The Church of Mary close to the harbor of Ephesus was the setting for the Third Ecumenical Council in 431, which resulted in the condemnation of Nestorius. A Second Council of Ephesus was held in 449, but its controversial acts were never approved by the Catholics. It came to be called the Robber Council of Ephesus or Robber Synod of Latrocinium by its opponents.



Main sights



The site is large. In fact, Ephesus contains the largest collection of Roman ruins East of the Mediterranean. Only an estimated 15% has been excavated. The ruins that are visible give some idea of the city's original splendour, and the names associated with the ruins are evocative of its former life. The theater dominates the view down Harbour Street which leads to the long silted-up harbor.
The Library of Celsus, whose façade has been carefully reconstructed from all original pieces, was built ca. AD 125 by Gaius Julius Aquila in memory of his father, and once held nearly 12,000 scrolls. Designed with an exaggerated entrance — so as to enhance its perceived size, speculate many historians — the building faces east so that the reading rooms could make best use of the morning light.
A part of the site, St. John's Basilica, was built in the 6th century AD, under emperor Justinian I over the supposed site of the apostle's tomb. It is now surrounded by Selçuk.
The Temple of Artemis, one of the Seven Wonders of the World, is represented only by one inconspicuous column, revealed during an archaeological excavation by the British Museum in the 1870s. Some fragments of the frieze (which are insufficient to suggest the form of the original) and other small finds were removed – some to London and some to the Archaeological Museum, Istanbul. Other edifices excavated include:
The Odeon - a small roofed theatre[17] constructed by Vedius Antonius and his wife in around 150 A.D. It was a small salon for plays and concerts, seating about 1,500 people. There were 22 stairs in the theater.

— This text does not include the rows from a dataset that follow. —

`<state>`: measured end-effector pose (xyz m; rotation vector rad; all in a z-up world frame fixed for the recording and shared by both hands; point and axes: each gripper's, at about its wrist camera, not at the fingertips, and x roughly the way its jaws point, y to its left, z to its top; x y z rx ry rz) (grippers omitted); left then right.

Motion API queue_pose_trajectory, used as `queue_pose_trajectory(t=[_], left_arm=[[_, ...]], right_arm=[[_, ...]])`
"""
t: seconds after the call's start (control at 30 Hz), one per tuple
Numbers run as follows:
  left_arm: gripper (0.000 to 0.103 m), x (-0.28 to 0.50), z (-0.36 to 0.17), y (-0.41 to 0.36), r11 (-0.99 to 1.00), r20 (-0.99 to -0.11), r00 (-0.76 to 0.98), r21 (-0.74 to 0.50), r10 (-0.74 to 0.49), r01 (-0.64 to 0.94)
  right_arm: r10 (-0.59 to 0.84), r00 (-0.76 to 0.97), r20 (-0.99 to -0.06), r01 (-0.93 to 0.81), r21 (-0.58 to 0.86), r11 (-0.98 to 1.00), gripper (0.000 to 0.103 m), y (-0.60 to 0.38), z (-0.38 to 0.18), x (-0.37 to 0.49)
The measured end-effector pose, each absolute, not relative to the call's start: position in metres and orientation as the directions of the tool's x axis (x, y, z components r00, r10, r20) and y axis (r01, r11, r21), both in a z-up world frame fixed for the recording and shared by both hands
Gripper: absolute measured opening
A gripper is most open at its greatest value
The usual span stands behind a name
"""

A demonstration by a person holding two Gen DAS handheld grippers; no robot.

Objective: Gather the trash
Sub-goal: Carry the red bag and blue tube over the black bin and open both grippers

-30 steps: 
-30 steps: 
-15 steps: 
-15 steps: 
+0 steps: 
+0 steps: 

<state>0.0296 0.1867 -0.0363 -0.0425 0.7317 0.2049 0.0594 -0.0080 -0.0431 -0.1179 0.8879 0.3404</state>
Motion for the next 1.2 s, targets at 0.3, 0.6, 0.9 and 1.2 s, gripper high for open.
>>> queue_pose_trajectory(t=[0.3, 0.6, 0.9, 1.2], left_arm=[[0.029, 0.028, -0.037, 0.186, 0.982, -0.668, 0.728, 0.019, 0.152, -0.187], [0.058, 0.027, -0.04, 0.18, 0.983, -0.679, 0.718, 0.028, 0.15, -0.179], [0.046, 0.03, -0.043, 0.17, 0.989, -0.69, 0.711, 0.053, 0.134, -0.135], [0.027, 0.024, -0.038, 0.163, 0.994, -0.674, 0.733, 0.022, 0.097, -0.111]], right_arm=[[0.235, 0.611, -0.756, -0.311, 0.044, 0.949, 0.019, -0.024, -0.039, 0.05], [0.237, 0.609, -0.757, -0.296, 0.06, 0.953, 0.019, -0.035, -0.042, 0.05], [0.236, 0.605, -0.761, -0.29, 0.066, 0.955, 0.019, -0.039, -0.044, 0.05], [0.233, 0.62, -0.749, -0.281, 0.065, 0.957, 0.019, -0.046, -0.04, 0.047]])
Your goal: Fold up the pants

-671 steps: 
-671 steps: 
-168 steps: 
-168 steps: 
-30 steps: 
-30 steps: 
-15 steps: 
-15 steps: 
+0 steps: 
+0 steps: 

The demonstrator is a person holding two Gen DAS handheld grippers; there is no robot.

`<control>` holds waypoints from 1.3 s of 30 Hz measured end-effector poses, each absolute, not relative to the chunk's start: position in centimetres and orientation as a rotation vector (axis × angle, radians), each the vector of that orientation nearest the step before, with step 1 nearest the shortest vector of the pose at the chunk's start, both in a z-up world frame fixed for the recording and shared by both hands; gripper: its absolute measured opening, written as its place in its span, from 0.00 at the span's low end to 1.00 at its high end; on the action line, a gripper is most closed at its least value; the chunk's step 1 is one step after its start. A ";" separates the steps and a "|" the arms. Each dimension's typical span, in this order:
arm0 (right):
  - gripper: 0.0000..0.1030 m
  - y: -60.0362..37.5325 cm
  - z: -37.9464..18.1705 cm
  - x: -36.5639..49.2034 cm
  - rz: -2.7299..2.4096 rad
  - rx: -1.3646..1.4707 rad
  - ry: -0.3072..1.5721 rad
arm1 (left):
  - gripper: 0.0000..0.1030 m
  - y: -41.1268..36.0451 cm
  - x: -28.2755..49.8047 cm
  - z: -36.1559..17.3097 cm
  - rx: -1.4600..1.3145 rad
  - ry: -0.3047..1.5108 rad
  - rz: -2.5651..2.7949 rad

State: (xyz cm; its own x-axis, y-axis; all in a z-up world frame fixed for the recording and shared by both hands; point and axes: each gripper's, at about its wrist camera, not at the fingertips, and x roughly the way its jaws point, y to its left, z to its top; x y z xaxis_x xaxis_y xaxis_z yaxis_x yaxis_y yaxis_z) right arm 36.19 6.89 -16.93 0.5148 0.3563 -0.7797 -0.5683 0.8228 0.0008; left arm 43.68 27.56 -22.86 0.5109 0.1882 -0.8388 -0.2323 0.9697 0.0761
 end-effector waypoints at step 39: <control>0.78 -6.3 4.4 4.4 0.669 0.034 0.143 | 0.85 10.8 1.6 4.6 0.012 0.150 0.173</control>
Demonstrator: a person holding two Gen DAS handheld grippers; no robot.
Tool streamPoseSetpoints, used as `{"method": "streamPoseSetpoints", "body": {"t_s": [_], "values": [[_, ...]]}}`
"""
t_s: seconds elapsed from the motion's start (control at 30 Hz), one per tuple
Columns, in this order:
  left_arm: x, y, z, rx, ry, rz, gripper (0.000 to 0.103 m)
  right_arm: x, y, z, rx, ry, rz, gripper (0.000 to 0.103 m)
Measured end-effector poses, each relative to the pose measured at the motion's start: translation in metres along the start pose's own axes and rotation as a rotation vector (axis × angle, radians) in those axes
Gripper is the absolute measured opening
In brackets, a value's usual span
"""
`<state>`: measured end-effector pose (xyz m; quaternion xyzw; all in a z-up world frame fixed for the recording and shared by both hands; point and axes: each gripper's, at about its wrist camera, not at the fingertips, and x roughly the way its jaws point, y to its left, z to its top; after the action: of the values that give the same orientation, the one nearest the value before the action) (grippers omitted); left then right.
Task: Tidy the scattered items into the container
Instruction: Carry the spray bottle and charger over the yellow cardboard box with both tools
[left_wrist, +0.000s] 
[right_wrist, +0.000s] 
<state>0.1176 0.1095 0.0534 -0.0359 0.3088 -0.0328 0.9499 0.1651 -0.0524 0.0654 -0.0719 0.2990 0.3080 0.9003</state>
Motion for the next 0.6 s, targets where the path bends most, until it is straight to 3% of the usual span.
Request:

The upper part of the theatre was decorated with red granite pillars in the Corinthian style. The entrances were at both sides of the stage and reached by a few steps.[18]
The Temple of Hadrian dates from the 2nd century but underwent repairs in the 4th century and has been reerected from the surviving architectural fragments. The reliefs in the upper sections are casts, the originals being now exhibited in the Selçuk Archaeological Museum. A number of figures are depicted in the reliefs, including the emperor Theodisius I with his wife and eldest son.[19]
The Temple of Domitian was one of the largest temples on the city. It was erected on a pseudodipteral plan with 8 x 13 columns. The temple and its statue are some of the few remains connected with Domitian.[19]
The Theater - At an estimated 44,000 seating capacity, it is believed to be the largest outdoor theater in the ancient world.[20]
The Tomb/Fountain of Pollio - erected by a grateful city in 97 AD in honor of C. Sextilius Pollio, who constructed the Marnas aqueduct, by Offilius Proculus. It has a concave facade.[18][19]
There were two agoras, one for commercial and one for state business.[21][22]

Seven sleepers
Ephesus is believed to be the city of the Seven Sleepers. The story of the Seven Sleepers, who are considered saints by Christians and Muslims, tells that they were persecuted because of their belief in God and that they slept in a cave near Ephesus for centuries.